Négation de la nécessité démocratique puisque les opposants à la sortie créent à leur envie des obstacles, que ce soit au Royaume-uni ou dans l'État fédéral :
- aux Communes on fait voter un amendement au traité pour obliger l'Exécutif à demander un nouveau déla... avant de voter. C'est un saboteur (dixit Bojo) conservateur avec l'appui du Speaker qui a ainsi rejeté le vote du traité fruit de 3 ans de travail. Interdit de discussion aux Communes, sauf revirement du speaker Bercow et nouveau vote !
- côté Bruxelles, un membre du bureau politique décide qu'on attendra le vote des Britons sur le traité pour se prononcer sur un éventuel délai ! Donc le processus de sortie serait bloqué ; ce petit jeu peut durer longtemps. C'est le but ?
- pas question de voter une deuxième fois sur le traité, décida ensuite le Speaker des Communes un tantinet partisan ! Alors à quoi sert notre Parlement ... se demande l'électeur briton (futur populiste dans ces conditions) ?
- 110 pages c'est trop long à lire et dure à comprendre, disent les parlementaires anti-brexit. Les pauvres qui n'ont que cela à faire. Leurs assistants ont évidemment tout décortiqué.
- puisque c'est ça, on quittera le Royaume-Uni, disent les indépendantistes écossais !
- moi je suis très mécontent, dit le dirigeant du parti conservateur unioniste de l'Ulster !
- de toute façon il faudra que le traité soit in fine accepté par le Parlement européen, dit un eurocrate du bureau politique de Bruxelles, surgit de nulle part ! ( Verhofstadt )
- et s'ils veulent un délai il faudra payer un supplément de 10 milliards, ajoute un autre !

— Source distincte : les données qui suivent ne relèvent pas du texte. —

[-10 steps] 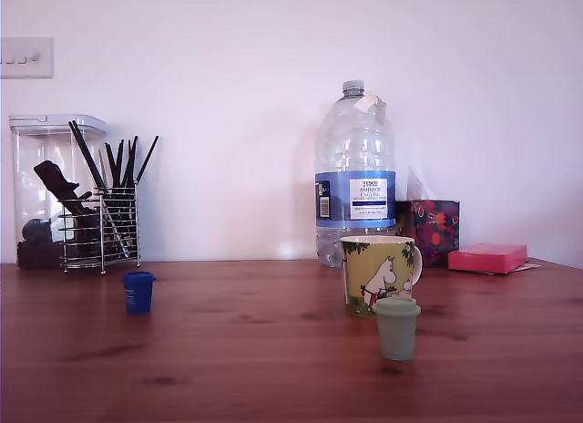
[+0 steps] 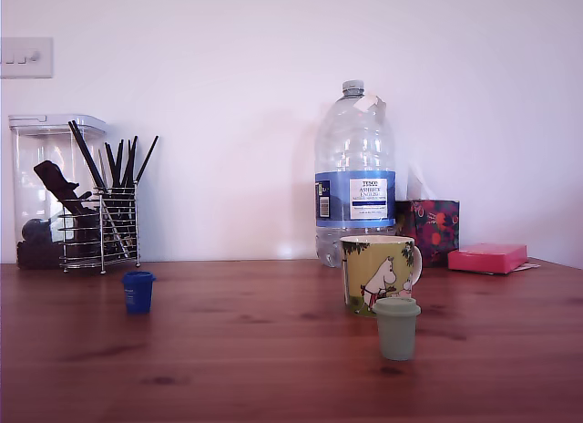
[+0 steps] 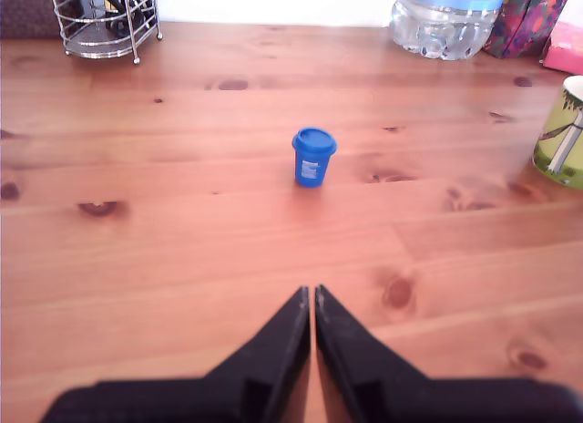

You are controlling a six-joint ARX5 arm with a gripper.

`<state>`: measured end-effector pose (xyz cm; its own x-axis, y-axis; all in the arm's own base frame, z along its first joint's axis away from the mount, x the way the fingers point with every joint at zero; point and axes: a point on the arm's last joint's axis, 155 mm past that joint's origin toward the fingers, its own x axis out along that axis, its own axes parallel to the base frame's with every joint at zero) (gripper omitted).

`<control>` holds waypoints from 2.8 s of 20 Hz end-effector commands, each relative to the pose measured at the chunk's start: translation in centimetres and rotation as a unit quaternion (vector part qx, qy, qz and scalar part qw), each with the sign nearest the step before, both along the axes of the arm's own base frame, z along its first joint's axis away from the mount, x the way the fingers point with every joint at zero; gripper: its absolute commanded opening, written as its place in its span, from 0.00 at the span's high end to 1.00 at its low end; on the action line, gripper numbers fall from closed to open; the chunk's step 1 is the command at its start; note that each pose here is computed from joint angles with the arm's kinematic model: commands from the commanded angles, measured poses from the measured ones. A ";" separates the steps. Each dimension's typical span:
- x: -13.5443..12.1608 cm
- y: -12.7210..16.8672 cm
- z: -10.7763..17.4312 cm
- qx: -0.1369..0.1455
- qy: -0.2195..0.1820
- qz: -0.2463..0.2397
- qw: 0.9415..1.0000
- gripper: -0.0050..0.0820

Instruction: Pick up the coffee capsules from the table one by one and drop them inside the nearest coffee cup

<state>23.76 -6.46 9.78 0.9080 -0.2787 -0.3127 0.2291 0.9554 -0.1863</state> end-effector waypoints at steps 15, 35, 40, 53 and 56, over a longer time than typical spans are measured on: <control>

A chaque jour ses obstacles dans une cacophonie générale. Or le peuple britannique a voté : “ on a décidé de sortir, donc on sort “ et les Exécutifs de Londres et de Bruxelles ont finalisé un Traité dans le dé lai compatible avec le 31 octobre 2019.
- Ich vouloir délai dit Frau Merkel !
- Moi pas vouloir délai dit l'Elysée !
- oh vous me fatiguez, cela dure depuis trop longtemps pour moi dit le Juncker non élu.
- et Barnier non élu dans tout ça ?
C'était si simple avec les peuples que l'on a fait revoter, ou désavoué par leur parlement (français).
Collectivisme de la bêtise et complot des ennemis de la démocratie : supertechnocrates non élus et petits chefs élus (Speaker et élus travaillistes) qui jouent,
- dans la dernière ligne droite avant le 31 octobre - à faire perdre la face au Premier ministre et donc aux peuples britanniques.
L'incroyable ressource de Bojo et de son gouvernement n'a d'égale que le civisme des peuples britanniques. Au Royaume-Uni les policiers ne sont pas armés : ce qui veut tout dire du civisme britannique.